Monday, Mar. 31, 1958
Crisis of Conscience
Through World War II, Pastor Etienne Mathiot of the French Reformed Church gave .refuge to hundreds of fleeing Jews, shot-down British pilots, escaped French prisoners and resistance fighters. Last year at his home in Belfort, near the Swiss border, he gave sanctuary to another hunted man. Si Ali Lahouedi, a student sought by the French police as a member of Algeria's Front de Liberation National. After hiding Si Ali in his house for weeks, Pastor Mathiot drove the fugitive to Switzerland. French police arrested the minister shortly after his return, charged him with treason. The trial stirred all France, showed clearly that many French Christians-Protestant and Catholic-are deeply troubled by their country's part in the Algerian war.

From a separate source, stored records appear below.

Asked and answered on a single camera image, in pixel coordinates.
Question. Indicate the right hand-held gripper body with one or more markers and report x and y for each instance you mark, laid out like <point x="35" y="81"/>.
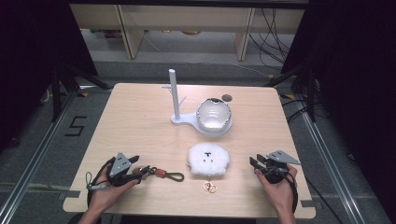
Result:
<point x="275" y="174"/>

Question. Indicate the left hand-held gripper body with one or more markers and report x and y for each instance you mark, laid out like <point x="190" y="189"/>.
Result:
<point x="120" y="163"/>

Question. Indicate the silver bowl with beaded rim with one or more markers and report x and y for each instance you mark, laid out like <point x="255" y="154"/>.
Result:
<point x="213" y="113"/>

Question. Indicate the white hook stand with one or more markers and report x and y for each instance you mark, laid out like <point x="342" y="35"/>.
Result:
<point x="175" y="93"/>

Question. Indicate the person's right hand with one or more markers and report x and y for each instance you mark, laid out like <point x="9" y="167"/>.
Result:
<point x="280" y="194"/>

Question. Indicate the person's left hand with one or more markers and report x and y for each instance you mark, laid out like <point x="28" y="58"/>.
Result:
<point x="104" y="196"/>

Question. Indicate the right gripper silver plug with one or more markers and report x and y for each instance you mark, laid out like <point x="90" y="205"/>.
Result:
<point x="278" y="170"/>

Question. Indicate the gripper silver plug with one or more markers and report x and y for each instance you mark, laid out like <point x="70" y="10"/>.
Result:
<point x="99" y="186"/>
<point x="278" y="170"/>

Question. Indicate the left gripper silver plug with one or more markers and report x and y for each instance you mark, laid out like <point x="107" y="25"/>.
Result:
<point x="99" y="186"/>

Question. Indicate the grey tape strip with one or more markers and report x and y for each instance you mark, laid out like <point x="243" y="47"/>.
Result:
<point x="70" y="193"/>
<point x="309" y="203"/>

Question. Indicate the dark round sticker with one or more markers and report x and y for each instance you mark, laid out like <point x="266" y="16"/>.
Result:
<point x="227" y="98"/>

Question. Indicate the black metal stand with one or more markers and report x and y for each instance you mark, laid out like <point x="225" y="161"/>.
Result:
<point x="56" y="93"/>
<point x="311" y="93"/>

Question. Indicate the dark curtain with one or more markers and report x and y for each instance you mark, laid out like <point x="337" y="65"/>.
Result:
<point x="31" y="62"/>
<point x="358" y="77"/>

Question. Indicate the yellow round object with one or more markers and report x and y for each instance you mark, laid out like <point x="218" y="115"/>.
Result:
<point x="190" y="32"/>

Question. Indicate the light wooden shelf unit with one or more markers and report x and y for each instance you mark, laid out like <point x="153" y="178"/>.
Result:
<point x="186" y="18"/>

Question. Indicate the black overhead beam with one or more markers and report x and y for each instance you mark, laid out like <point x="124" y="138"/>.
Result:
<point x="186" y="2"/>

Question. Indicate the metal floor rail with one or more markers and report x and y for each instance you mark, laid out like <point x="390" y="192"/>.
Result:
<point x="330" y="161"/>
<point x="34" y="155"/>

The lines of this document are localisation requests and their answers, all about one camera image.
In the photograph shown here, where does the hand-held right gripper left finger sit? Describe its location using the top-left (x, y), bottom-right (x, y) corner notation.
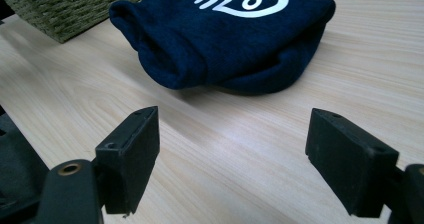
top-left (94, 105), bottom-right (161, 216)

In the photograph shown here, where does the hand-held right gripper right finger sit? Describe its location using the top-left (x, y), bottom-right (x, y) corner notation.
top-left (305, 107), bottom-right (400, 219)

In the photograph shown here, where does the navy garment white print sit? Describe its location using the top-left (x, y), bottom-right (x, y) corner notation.
top-left (108, 0), bottom-right (337, 96)

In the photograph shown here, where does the green woven basket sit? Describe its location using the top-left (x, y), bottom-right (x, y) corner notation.
top-left (0, 0), bottom-right (161, 44)

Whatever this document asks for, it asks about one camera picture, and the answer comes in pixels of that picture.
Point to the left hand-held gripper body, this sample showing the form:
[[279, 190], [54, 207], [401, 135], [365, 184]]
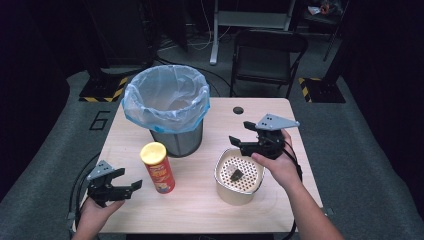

Clergymen, politicians, resistance heroes came forward to defend Pastor Mathiot. Said Charles Westphal, vice president of the French Protestant Federation and a veteran of the wartime French underground: "Mathiot's action is justified by the prevalence of torture in Algeria ... He obeyed the highest moral law there is. His act is symptomatic of the great unrest in French consciences today." Other signs of unrest: the French Reformed Church, as well as the Catholic Church, has repeatedly drawn attention to abuses in Algeria. Speaking not only against excessive use of violence there but against bitter anti-Algerian propaganda at home, the Assembly of Cardinals and Archbishops of France said: "Every Frenchman must love his country and be prepared to serve it without hating othe.' countries." Last week La Mission de France, a society of 400 priests headed by Achille Cardinal Lienart, condemned French abuses and sympathized with the Algerians' drive for independence: "The church is not opposed to a people acquiring its independence, in Algeria or anywhere else."
While the public debate continued, Preacher Mathiot stood in the dock in a small, jampacked Besangon courtroom. Also on trial: Francine Rapine, 21-year-old Catholic student who had acted as Si Ali's secretary (police proved that Si Ali had organized a local cell). To the court Mathiot explained his motives: "A hunted man is a hunted man. A wounded man is a wounded man. He was wounded mortally. He begged for the safety of a presbytery in the name of Jesus Christ . . . There is hope in an act of love. I acted as a Protestant pastor and as a Christian."
The judge handed down his verdict-guilty. For Student Rapine: three years in jail. For Pastor Mathiot: eight months. "I put my conscience above justice," said Mathiot. "I would do it again."